Kullab = Kolob?

APPENDIX 1

    Kullab was the name of one of the districts in the ancient Mesopotamian city of Uruk. Originally, it had been a city on its own, dating back to the period known as the Ubaid 1 or the Eridu period, roughly 5400-4700 BC. Eventually, Kullab merged with a neighboring city to form the larger city later known as Uruk. The two original cities became the districts of Eanna and Anu, known as such because they were built around temples dedicated to Inanna 1 and Anu 2 (or AN) respectively.
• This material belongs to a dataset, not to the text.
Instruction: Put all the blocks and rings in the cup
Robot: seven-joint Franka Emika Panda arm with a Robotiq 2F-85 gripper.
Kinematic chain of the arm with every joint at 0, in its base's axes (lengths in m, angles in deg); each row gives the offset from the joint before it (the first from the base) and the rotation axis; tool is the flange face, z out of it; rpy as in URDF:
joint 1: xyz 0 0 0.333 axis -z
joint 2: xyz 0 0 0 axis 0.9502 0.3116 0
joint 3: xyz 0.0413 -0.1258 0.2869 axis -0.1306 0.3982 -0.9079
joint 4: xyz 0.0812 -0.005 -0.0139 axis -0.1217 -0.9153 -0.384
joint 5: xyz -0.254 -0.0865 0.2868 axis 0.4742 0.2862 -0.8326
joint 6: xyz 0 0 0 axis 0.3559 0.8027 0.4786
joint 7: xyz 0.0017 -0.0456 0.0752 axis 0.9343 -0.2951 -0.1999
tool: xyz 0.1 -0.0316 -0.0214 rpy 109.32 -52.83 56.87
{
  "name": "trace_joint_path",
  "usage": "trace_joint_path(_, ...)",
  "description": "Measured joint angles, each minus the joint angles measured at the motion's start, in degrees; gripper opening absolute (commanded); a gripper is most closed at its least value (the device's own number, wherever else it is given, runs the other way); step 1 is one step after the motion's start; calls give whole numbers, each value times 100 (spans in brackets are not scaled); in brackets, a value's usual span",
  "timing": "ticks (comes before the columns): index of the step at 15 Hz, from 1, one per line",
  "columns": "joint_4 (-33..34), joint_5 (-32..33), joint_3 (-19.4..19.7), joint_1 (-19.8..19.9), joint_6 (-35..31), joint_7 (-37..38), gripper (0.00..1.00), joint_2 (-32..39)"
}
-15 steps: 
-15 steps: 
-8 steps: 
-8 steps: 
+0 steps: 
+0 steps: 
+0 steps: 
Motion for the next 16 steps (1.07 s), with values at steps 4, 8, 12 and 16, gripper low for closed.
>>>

The latter district was the one which had originally been Kullab, and its devotion to Anu is significant, because Anu (the Akkadian name) or AN (the original Sumerian name) was the chief god of heaven. Thus we see there was a tradition of the chief deity of heaven being connected to a place named Kullab, which sounds suspiciously like the name Kolob, which, according to the Abraham 3:2-18, is the place where God (Elohim) resides. To be more precise, Kolob is said to be nearest to God, and that information is also intriguing, because a word for near in Hebrew is qarob, and since there is an interchange between the consonants “l” and “r” in Semitic languages, kolob could easily have been a word with the original meaning of near.
    In terms of the possible significance of Uruk for Jeremiah (if that is indeed the name which appears in Jeremiah 15:15), it is possible that some light can be shed on that question by mentioning Nabonidus, 3 the last king of Babylon, who ruled during the middle of the 6th century BC, just after the time of Jeremiah. According to Ball (2001:89), transferred the name of Uruk to Edessa (in northern Mesopotamia), thus founding a new Uruk, because the old one (in southern Mesopotamia) had been lost to the Persians. This indicates that the name of Uruk still carried some special significance (probably because of its ancient cultic connections) during the 6th century BC, and that may have been a cultural phenomenon among the Babylonians even during Jeremiah's time. Therefore, it is conceivable that some of the Babylonians used the name Uruk to wistfully refer to their own country in a way that called its rich cultic history to mind, and that Jeremiah borrowed that term – perhaps even sarcastically – to beg the Lord not to send him there.

Footnotes

1. Inanna was a great Sumerian goddess, and perhaps even the “Queen of Heaven” who was later worshiped by apostate Israelites in come cases. The E-anna, her temple, means literally “house of heaven.”
2. AN (Anu in Akkadian) was the Sumerian name for the great, primeval father-god.
3. His son, Belshazzar, is mentioned in the book of Daniel.